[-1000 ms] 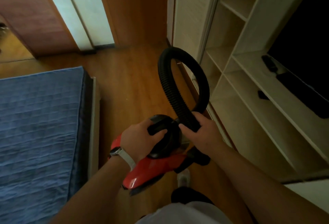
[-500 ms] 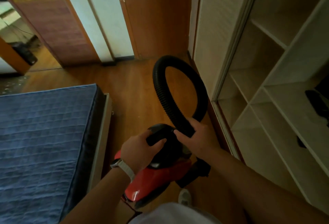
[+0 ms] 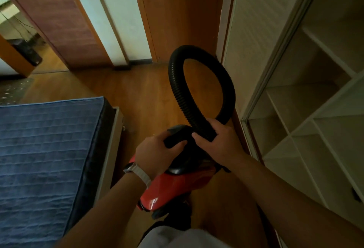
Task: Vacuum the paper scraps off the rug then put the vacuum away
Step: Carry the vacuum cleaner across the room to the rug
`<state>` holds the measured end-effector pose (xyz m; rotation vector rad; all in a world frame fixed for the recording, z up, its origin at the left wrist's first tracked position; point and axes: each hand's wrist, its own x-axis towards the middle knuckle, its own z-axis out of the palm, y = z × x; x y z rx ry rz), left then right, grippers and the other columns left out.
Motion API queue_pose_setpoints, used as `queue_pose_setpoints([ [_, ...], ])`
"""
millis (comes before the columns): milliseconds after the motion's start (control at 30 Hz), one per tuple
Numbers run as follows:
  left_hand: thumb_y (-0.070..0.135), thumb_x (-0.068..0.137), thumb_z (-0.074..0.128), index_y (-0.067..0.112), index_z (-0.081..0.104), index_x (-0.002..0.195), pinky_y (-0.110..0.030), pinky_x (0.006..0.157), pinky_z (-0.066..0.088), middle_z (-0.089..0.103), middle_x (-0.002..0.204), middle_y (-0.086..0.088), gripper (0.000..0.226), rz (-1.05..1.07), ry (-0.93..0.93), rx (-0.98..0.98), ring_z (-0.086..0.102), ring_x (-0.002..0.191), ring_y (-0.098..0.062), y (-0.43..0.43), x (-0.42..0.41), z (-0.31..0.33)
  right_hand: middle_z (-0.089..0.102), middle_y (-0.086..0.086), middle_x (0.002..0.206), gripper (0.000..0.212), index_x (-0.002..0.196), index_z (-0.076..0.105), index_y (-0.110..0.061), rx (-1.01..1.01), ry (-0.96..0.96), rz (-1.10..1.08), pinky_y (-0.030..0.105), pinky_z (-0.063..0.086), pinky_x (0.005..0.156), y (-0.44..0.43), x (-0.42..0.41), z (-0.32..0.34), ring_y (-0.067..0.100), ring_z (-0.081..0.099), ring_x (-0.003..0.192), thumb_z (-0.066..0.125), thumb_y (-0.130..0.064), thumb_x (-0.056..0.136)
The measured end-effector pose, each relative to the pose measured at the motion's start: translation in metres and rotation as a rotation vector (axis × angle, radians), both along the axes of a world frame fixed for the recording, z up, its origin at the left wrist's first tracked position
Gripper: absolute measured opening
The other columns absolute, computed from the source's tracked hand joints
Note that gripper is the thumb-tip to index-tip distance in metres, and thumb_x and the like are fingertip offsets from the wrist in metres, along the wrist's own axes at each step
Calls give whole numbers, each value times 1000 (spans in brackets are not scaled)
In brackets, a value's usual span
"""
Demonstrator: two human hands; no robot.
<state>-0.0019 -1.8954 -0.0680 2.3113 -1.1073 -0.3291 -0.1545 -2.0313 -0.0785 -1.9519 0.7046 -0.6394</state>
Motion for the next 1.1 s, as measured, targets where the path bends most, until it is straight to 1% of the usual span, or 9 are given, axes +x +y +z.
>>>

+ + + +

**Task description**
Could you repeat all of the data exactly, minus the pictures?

**Task solution**
[-1000 ms] 
[-500 ms] 
[+0 ms] 
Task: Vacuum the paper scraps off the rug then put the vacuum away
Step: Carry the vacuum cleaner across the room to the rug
`<state>` holds the measured end-effector pose (xyz m; rotation vector rad; all in a world frame fixed for the recording, z up, its origin at the left wrist's first tracked position; point and axes: each hand's wrist, its own x-axis towards the middle knuckle, its own z-axis out of the palm, y = z × x; x y z rx ry rz), left then right, grippers and the other columns left out.
Motion API queue_pose_setpoints, used as `queue_pose_setpoints([ [_, ...], ])`
"""
millis (comes before the columns): milliseconds after the motion's start (control at 30 Hz), one per tuple
Numbers run as follows:
  left_hand: thumb_y (-0.070..0.135), thumb_x (-0.068..0.137), thumb_z (-0.074..0.128), index_y (-0.067..0.112), index_z (-0.081..0.104), index_x (-0.002..0.195), pinky_y (-0.110..0.030), pinky_x (0.006..0.157), pinky_z (-0.066..0.088), middle_z (-0.089..0.103), middle_x (-0.002..0.204), middle_y (-0.086..0.088), gripper (0.000..0.226), rz (-1.05..1.07), ry (-0.93..0.93), rx (-0.98..0.98), ring_z (-0.086..0.102), ring_x (-0.002..0.191), ring_y (-0.098..0.062), y (-0.43..0.43), x (-0.42..0.41), z (-0.31..0.33)
  right_hand: middle_z (-0.089..0.102), middle_y (-0.086..0.086), middle_x (0.002..0.206), gripper (0.000..0.212), index_x (-0.002..0.196), index_z (-0.076..0.105), index_y (-0.110..0.061), rx (-1.01..1.01), ry (-0.96..0.96), rz (-1.10..1.08), pinky_y (-0.030..0.105), pinky_z (-0.063..0.086), pinky_x (0.005..0.156), y (-0.44..0.43), x (-0.42..0.41), z (-0.32..0.34), ring_y (-0.067..0.100), ring_z (-0.081..0.099), ring_x (-0.003..0.192), thumb_z (-0.066..0.125), thumb_y (-0.130..0.064), thumb_x (-0.056..0.136)
The measured end-effector pose, each relative to the pose measured at the motion's start: translation in metres and rotation as a rotation vector (axis × angle, radians), both along the axes of a world frame fixed for the recording, z up, its origin at the left wrist's first tracked position
Gripper: absolute measured opening
The other columns absolute, computed from the source's tracked hand joints
Note that gripper is the thumb-tip to index-tip distance in metres, and thumb_x and the like are fingertip offsets from the wrist in metres, along the wrist's own axes at each step
Calls give whole numbers, each value times 1000 (spans in brackets are not scaled)
In brackets, a value's usual span
"""
Demonstrator: two human hands; no robot.
<state>-0.0019 -1.8954 -0.0680 2.3113 -1.1073 -0.3291 -0.1545 -2.0313 -0.0785 -1.9519 0.7046 -0.6394</state>
Motion for the next 1.1 s, as measured, targets where the path bends most, until it is straight to 1% of the usual span, or 9 are given, axes +x +y +z.
>>>

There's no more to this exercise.